As a field of practice, business ethics in Africa is advancing. In South Africa, for instance, the publication
of the King Reports on Corporate Governance since 1994, in conjunction with the Institute of Directors in
Southern Africa (IoDSA), has played a significant role in institutionalising an ethical business culture there
(Rossouw, 2017). In Nigeria, The Convention on Business Integrity, which was established in 1997, now
has many prominent industry players as signatories, making a commitment to good governance, leadership
and ethics. Business ethics is now taught on academic programmes in many business schools and
universities. Rossouw’s (2011) survey identified about 150 modules in which business ethics was being
taught in academic institutions in the region, with the four broad content areas: theoretical foundations of
business ethics; macro-economic and systemic challenges; corporate responsibility; and, ethical
management and leadership.

3
These advances in business ethics research, practice, and teaching in Africa should not be surprising for at
least two reasons.
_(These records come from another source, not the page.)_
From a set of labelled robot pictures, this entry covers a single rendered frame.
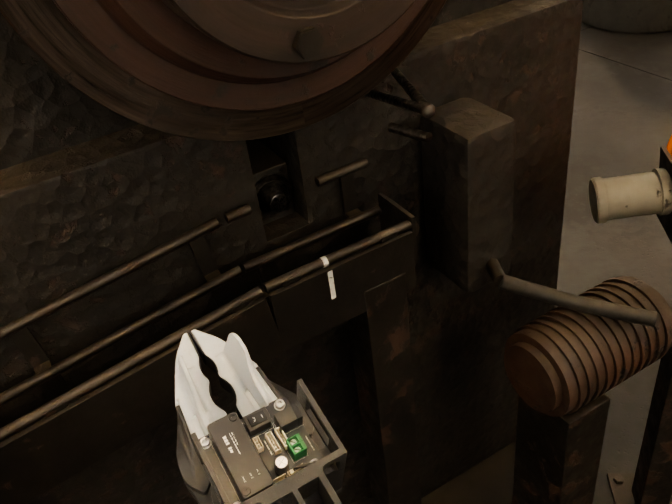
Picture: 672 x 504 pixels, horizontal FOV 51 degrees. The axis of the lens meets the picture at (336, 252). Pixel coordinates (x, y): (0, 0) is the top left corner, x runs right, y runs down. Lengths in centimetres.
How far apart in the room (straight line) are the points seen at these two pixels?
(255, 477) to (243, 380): 10
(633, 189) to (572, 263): 101
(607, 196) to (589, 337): 18
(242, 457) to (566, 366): 61
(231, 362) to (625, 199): 61
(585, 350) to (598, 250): 106
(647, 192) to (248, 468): 68
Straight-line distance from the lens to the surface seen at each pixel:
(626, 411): 160
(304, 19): 57
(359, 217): 87
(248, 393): 48
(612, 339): 99
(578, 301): 96
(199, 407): 46
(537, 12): 99
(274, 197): 85
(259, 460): 40
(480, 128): 85
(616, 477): 147
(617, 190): 95
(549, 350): 94
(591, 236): 206
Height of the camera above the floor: 119
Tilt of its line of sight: 36 degrees down
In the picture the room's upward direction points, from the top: 8 degrees counter-clockwise
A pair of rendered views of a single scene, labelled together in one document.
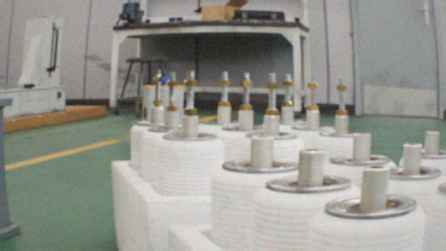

First, with past corruption, governance abuses, and institutional misalignments affecting
capital outflows (Barnard and Luiz, 2018) and socio-economic outcomes, business ethics now features
heavily on the business and political agenda in many African countries, as society and stakeholders
increasingly demand change and accountability. Second, Africa is now regarded as the world’s last frontier
market, with domestic and regional players competing with emerging market multinationals and Western
multinationals in a dynamic business landscape (Adeleye et al. 2015). As a result, businesses are under
increasing local and global scrutiny, with government agencies, civil society organisations, and the public
applying varying degrees of pressure. These factors, as well as the distinctively communal philosophy and
ethics that characterise traditional African cultures, position the continent to make unique contributions to
the broader business ethics and management literature.
A word of caveat is in order here for those that are not familiar with the African context: Africa is not a
homogeneous entity. Africa’s 1.3 billion people live in 55 countries spread out across five sub-regions (i.e.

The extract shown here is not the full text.